The economic crunch has finally, finally hit Main Street. For months now, Common Men have been interviewed on the television by serious financial reporters, and always their mantra has been the same: How does this affect me? Well Fred, this is how it affects you. The economic downturn has really begun to hamper this nation’s greatest invention: NASCAR.
For those of you too sophisticated to follow the stock car racing, it’s not a cheap endeavor to field a car. Some of the organization’s top team owners include such notables as Clinton pardonee Rick Hendrick, truck rental magnate Roger Penske, and ex-Redskins coach Joe Gibbs. Even with their vast trillions of dollars of wealth, they still need sponsors to keep the operation alive. And funny thing, many companies are finding that pasting their logos onto a car that could well crash into a wall at nearly 200mph, and then catch on fire, is not terribly high on their to-do lists.
Teams with family names revered in stock-car racing like Petty, Waltrip and Earnhardt may enter 2009 with unfunded cars. The circuit might even have trouble filling 43-car fields.

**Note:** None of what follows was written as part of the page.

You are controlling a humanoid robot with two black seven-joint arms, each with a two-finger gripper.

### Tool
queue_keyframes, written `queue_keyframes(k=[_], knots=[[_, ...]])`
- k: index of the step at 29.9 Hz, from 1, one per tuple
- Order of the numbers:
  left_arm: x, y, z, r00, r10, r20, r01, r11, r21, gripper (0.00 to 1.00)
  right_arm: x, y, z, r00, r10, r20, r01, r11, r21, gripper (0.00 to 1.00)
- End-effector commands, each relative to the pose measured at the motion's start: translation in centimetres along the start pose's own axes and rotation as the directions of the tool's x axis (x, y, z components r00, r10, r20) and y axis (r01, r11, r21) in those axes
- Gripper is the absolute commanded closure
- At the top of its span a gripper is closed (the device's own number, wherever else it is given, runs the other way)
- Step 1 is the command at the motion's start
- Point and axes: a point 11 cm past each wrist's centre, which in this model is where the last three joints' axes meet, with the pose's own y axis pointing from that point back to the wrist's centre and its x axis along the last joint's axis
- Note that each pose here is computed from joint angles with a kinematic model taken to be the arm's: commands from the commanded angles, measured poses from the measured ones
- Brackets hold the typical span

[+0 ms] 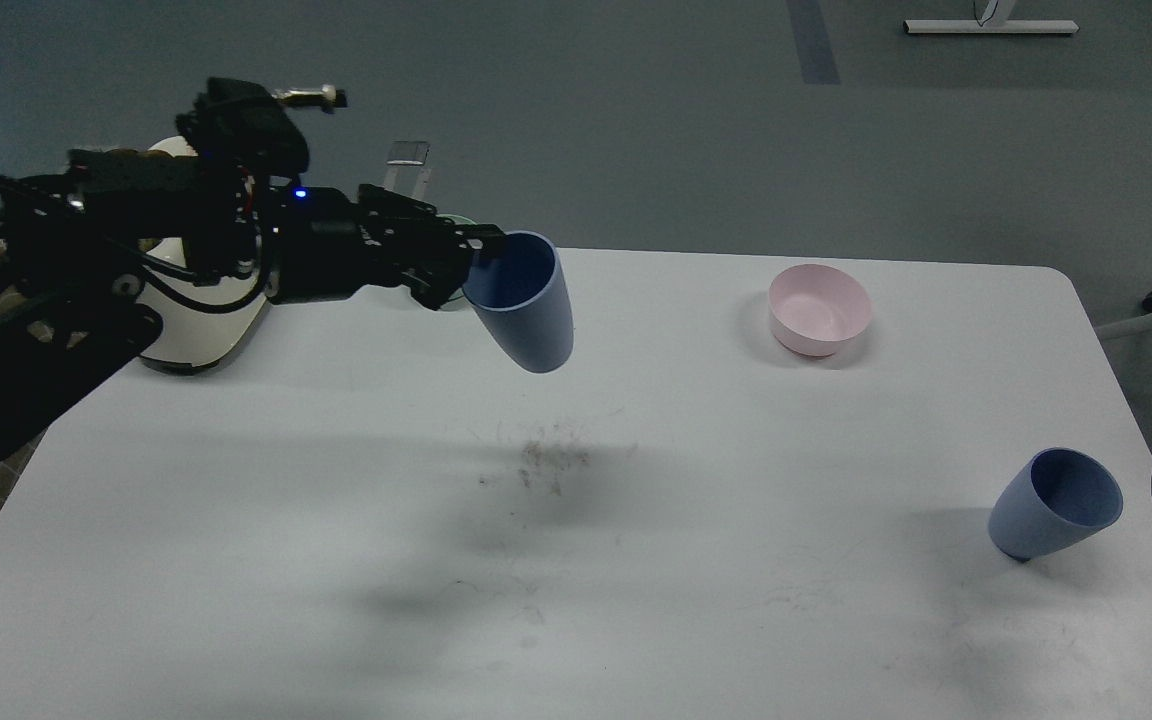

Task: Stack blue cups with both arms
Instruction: 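Carry the blue cup toward the table center and set it upright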

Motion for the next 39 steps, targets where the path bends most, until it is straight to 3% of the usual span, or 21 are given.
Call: queue_keyframes(k=[1,8,18,34,39], knots=[[-1.2,-3.5,1.6,0.997,-0.058,0.046,0.060,0.998,-0.035,1.00,0.3,0.3,-0.3,1.000,0.006,-0.010,-0.006,1.000,0.000,0.00],[-3.7,-7.0,1.3,0.993,-0.115,0.033,0.115,0.993,-0.013,1.00,1.0,0.9,-0.5,1.000,0.023,-0.011,-0.023,1.000,0.004,0.00],[-8.1,-7.5,1.3,0.984,-0.174,-0.046,0.173,0.985,-0.009,1.00,0.9,1.0,-0.1,1.000,0.023,-0.006,-0.024,1.000,-0.002,0.00],[-9.3,-7.7,1.4,0.980,-0.187,-0.073,0.187,0.982,-0.001,1.00,1.0,1.2,-0.2,1.000,0.022,-0.013,-0.022,1.000,-0.004,0.00],[-9.2,-7.4,1.3,0.980,-0.186,-0.065,0.187,0.982,-0.001,0.88,1.3,1.6,0.0,0.999,0.030,-0.018,-0.031,0.999,-0.012,0.00]])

“There’s maybe 26 teams that have sponsorship for next year, and five or six that have partial,” said Michael Waltrip, an owner and driver who shored up his finances by selling a stake to Fortress Investment Group LLC founder Robert Kauffman a year ago. Waltrip, 45, faces 2009 with only one of three cars fully sponsored. He said he might have to shut down one team.

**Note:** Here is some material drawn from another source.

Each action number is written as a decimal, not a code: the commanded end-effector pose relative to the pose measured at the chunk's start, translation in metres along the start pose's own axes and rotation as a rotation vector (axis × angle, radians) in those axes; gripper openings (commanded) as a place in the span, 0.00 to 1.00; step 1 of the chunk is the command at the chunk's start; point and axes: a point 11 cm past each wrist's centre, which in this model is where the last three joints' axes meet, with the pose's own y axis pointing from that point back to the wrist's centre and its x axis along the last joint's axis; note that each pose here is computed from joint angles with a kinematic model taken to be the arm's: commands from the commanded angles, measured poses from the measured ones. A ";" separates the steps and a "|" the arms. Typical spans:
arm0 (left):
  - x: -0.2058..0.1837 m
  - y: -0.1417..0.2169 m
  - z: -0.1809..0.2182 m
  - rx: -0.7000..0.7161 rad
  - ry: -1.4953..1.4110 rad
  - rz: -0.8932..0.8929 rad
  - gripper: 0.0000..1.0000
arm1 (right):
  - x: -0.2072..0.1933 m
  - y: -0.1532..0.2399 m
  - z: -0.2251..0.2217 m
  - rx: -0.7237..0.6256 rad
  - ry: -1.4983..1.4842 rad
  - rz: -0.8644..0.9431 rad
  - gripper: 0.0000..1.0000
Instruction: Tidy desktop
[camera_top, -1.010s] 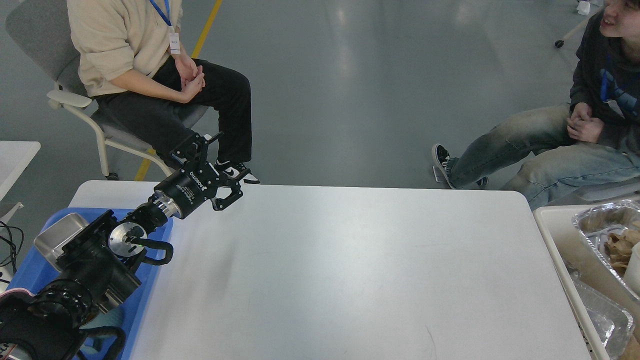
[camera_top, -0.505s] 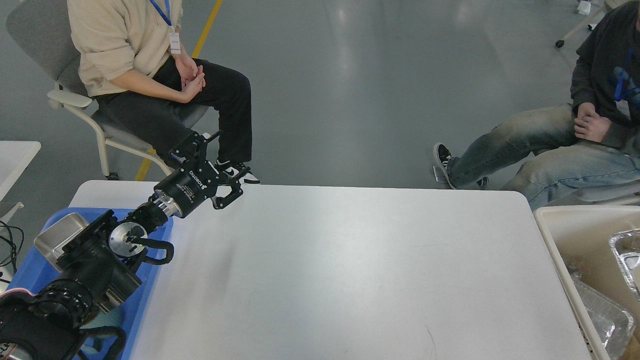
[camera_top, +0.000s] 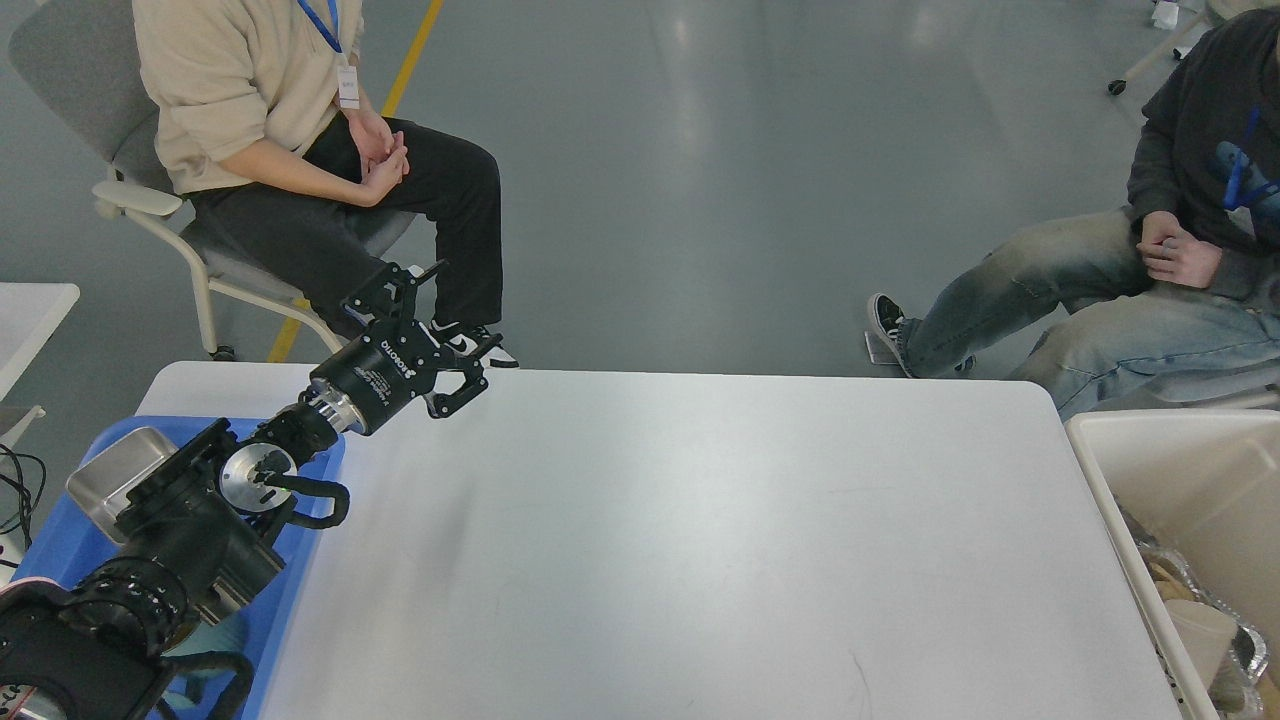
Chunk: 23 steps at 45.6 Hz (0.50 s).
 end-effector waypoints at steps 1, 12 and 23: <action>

Waltrip, two-time winner of the Daytona 500, isn’t alone. Dale Earnhardt Inc., founded by the seven-time Nascar champion and now run by his widow, has secured a backer next season for only one of four cars. Financial, automotive and consumer goods companies are balking at paying as much as $25 million to support a top team amid job cuts, seized credit markets and slow spending.

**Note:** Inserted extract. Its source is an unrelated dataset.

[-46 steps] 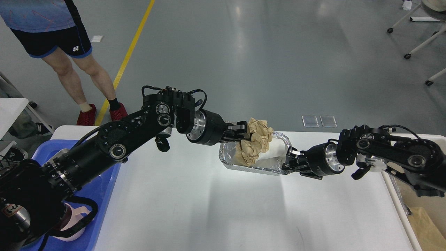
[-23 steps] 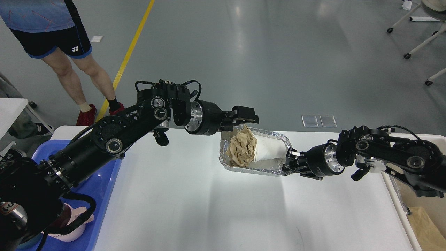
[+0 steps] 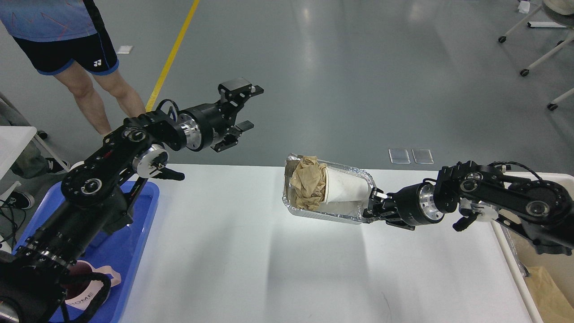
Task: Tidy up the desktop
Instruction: 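Withdraw the left gripper back above the blue bin, then carry the foil tray with the right gripper into the white bin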
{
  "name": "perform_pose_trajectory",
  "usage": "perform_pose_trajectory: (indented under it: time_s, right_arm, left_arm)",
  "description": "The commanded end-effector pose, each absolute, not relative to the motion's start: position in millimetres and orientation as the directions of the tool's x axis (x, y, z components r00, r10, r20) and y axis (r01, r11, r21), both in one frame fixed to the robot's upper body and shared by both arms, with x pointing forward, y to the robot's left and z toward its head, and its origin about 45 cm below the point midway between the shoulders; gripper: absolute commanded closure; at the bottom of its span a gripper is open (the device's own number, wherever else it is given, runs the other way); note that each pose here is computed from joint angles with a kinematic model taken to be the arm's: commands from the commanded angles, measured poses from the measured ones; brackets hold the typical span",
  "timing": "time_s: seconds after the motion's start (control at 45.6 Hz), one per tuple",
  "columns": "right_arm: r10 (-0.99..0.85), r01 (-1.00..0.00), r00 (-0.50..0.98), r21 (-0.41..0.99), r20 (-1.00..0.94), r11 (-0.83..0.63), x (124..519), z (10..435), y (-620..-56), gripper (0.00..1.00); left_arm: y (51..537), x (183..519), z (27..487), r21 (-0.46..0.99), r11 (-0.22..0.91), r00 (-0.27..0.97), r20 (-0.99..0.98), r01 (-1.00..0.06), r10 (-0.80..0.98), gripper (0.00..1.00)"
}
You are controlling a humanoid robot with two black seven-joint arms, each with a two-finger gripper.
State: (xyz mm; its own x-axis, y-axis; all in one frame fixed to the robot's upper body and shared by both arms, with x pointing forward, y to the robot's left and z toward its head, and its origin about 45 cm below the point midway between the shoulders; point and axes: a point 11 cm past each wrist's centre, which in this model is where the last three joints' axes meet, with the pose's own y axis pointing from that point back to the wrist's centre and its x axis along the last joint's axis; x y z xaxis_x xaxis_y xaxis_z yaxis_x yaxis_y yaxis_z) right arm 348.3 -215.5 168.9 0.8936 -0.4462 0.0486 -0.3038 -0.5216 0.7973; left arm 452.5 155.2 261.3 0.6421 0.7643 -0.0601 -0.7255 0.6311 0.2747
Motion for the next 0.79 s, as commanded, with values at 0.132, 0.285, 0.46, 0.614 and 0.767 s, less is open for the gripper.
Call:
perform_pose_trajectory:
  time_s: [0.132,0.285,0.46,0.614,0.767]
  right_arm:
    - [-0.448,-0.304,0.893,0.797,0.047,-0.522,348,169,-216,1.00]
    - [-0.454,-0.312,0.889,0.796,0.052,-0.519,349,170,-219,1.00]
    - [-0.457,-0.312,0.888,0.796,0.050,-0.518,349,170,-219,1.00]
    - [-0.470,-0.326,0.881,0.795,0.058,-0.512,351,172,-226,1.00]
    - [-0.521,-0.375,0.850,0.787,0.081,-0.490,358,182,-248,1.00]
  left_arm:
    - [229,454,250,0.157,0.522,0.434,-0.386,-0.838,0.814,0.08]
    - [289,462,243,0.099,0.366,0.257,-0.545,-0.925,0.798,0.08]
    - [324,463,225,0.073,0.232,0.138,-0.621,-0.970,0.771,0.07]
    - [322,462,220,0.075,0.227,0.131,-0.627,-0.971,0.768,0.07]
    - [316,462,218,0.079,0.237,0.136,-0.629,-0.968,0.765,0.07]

So there you have it, Main Street. Dale Earnhardt’s company is hurting, and if that doesn’t bring it home to you, I don’t know what will. We’re all screwed, even those of us without jobs who drive secondhand RVs to camp out at racetracks a week in advance.


Lolo, ESQ // Oct 15, 2008 at 8:50 am
For those of you too sophisticated to follow the stock car racing,
fuck you
Jason // Oct 15, 2008 at 8:52 am
I apologize, Lolo. I did not meant to imply that just because you enjoy racing, you are unsophisticated.
alyx // Oct 15, 2008 at 9:09 am
I hope all the money Santander blew on Sovereign has no effect on their Formula 1 team.